Exercise details
Transcribe all the lines below exactly. Omit the pictures.

Material for the task
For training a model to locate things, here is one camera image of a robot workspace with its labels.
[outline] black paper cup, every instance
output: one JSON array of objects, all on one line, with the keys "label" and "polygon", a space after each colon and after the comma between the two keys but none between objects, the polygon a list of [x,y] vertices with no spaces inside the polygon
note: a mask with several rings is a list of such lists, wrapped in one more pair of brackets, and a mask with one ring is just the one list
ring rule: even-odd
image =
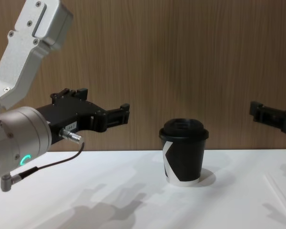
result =
[{"label": "black paper cup", "polygon": [[209,132],[195,119],[172,119],[159,132],[166,180],[176,186],[199,182]]}]

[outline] silver robot arm segment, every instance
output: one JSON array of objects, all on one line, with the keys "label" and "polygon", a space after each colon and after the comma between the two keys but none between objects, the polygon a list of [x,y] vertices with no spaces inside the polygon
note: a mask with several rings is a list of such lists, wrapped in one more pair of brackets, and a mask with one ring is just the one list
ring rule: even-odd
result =
[{"label": "silver robot arm segment", "polygon": [[0,61],[0,108],[26,96],[42,58],[61,48],[72,19],[59,0],[25,2]]},{"label": "silver robot arm segment", "polygon": [[[26,96],[42,58],[61,48],[72,19],[59,0],[26,0],[0,61],[0,110]],[[0,114],[0,177],[49,150],[48,124],[30,107]]]}]

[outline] cylindrical joint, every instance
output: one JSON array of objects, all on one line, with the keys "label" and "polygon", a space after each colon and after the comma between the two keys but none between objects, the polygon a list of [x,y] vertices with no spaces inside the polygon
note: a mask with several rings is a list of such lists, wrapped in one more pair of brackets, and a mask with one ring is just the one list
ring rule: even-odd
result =
[{"label": "cylindrical joint", "polygon": [[21,107],[0,115],[0,177],[46,153],[52,143],[47,121]]},{"label": "cylindrical joint", "polygon": [[84,139],[82,136],[72,133],[66,129],[61,129],[59,135],[63,137],[64,139],[75,142],[77,144],[82,144],[84,142]]},{"label": "cylindrical joint", "polygon": [[11,176],[10,174],[6,174],[1,176],[0,178],[0,186],[3,192],[8,192],[11,189]]}]

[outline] white table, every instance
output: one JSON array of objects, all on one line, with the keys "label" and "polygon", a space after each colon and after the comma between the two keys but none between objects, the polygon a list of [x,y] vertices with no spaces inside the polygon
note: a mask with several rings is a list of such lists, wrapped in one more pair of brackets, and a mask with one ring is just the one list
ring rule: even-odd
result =
[{"label": "white table", "polygon": [[[73,154],[47,153],[12,175]],[[0,190],[0,229],[286,229],[286,150],[205,151],[196,187],[167,184],[162,157],[84,152],[38,171]]]}]

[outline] robotic arm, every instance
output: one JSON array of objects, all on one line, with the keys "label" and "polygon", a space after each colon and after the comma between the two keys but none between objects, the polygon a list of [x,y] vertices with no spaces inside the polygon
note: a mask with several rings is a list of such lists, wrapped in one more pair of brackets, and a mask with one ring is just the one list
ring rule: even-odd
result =
[{"label": "robotic arm", "polygon": [[63,139],[78,144],[81,130],[104,132],[128,123],[129,105],[106,111],[87,101],[88,89],[64,89],[51,95],[51,104],[21,107],[1,114],[23,99],[41,60],[61,48],[72,14],[60,0],[26,0],[0,62],[0,177],[2,191],[20,181],[10,172],[46,153]]}]

Solution to this problem
For training a model to locate things, here is one camera image of a robot workspace with its labels.
[outline] black paper cup, every instance
output: one JSON array of objects, all on one line, with the keys "label" and "polygon", a space after each colon and after the comma between the two keys but none between objects, the polygon a list of [x,y] vertices with no spaces inside the polygon
note: a mask with several rings is a list of such lists, wrapped in one more pair of brackets, and a mask with one ring is just the one list
ring rule: even-odd
image =
result =
[{"label": "black paper cup", "polygon": [[209,132],[195,119],[172,119],[159,132],[166,180],[176,186],[199,182]]}]

[outline] silver robot arm segment, every instance
output: one JSON array of objects, all on one line, with the keys "label" and "polygon", a space after each colon and after the comma between the two keys but none between objects, the polygon a list of [x,y] vertices with no spaces inside the polygon
note: a mask with several rings is a list of such lists, wrapped in one more pair of brackets, and a mask with one ring is just the one list
ring rule: even-odd
result =
[{"label": "silver robot arm segment", "polygon": [[0,61],[0,108],[26,96],[42,58],[61,48],[72,19],[59,0],[25,2]]},{"label": "silver robot arm segment", "polygon": [[[26,96],[42,58],[61,48],[72,19],[59,0],[26,0],[0,61],[0,110]],[[0,114],[0,177],[49,150],[48,124],[30,107]]]}]

[outline] cylindrical joint, every instance
output: one JSON array of objects, all on one line, with the keys "label" and "polygon", a space after each colon and after the comma between the two keys but none between objects, the polygon a list of [x,y] vertices with no spaces inside the polygon
note: a mask with several rings is a list of such lists, wrapped in one more pair of brackets, and a mask with one ring is just the one list
ring rule: even-odd
result =
[{"label": "cylindrical joint", "polygon": [[21,107],[0,115],[0,177],[46,153],[52,143],[47,121]]},{"label": "cylindrical joint", "polygon": [[84,139],[82,136],[72,133],[66,129],[61,129],[59,135],[63,137],[64,139],[75,142],[77,144],[82,144],[84,142]]},{"label": "cylindrical joint", "polygon": [[11,176],[10,174],[6,174],[1,176],[0,178],[0,186],[3,192],[8,192],[11,189]]}]

[outline] white table, every instance
output: one JSON array of objects, all on one line, with the keys "label" and "polygon", a space after each colon and after the comma between the two keys but none between objects, the polygon a list of [x,y] vertices with no spaces inside the polygon
note: a mask with several rings is a list of such lists, wrapped in one more pair of brackets, and a mask with one ring is just the one list
ring rule: even-odd
result =
[{"label": "white table", "polygon": [[[73,154],[47,153],[12,175]],[[0,190],[0,229],[286,229],[286,150],[205,151],[196,187],[167,184],[162,157],[84,152],[38,171]]]}]

[outline] robotic arm, every instance
output: one JSON array of objects, all on one line, with the keys "label" and "polygon", a space after each colon and after the comma between the two keys but none between objects, the polygon a list of [x,y] vertices with no spaces inside the polygon
note: a mask with several rings is a list of such lists, wrapped in one more pair of brackets, and a mask with one ring is just the one list
ring rule: even-odd
result =
[{"label": "robotic arm", "polygon": [[63,139],[78,144],[81,130],[104,132],[128,123],[129,105],[106,111],[87,101],[88,89],[64,89],[51,95],[51,104],[21,107],[1,114],[23,99],[41,60],[61,48],[72,14],[60,0],[26,0],[0,62],[0,177],[2,191],[20,181],[10,172],[46,153]]}]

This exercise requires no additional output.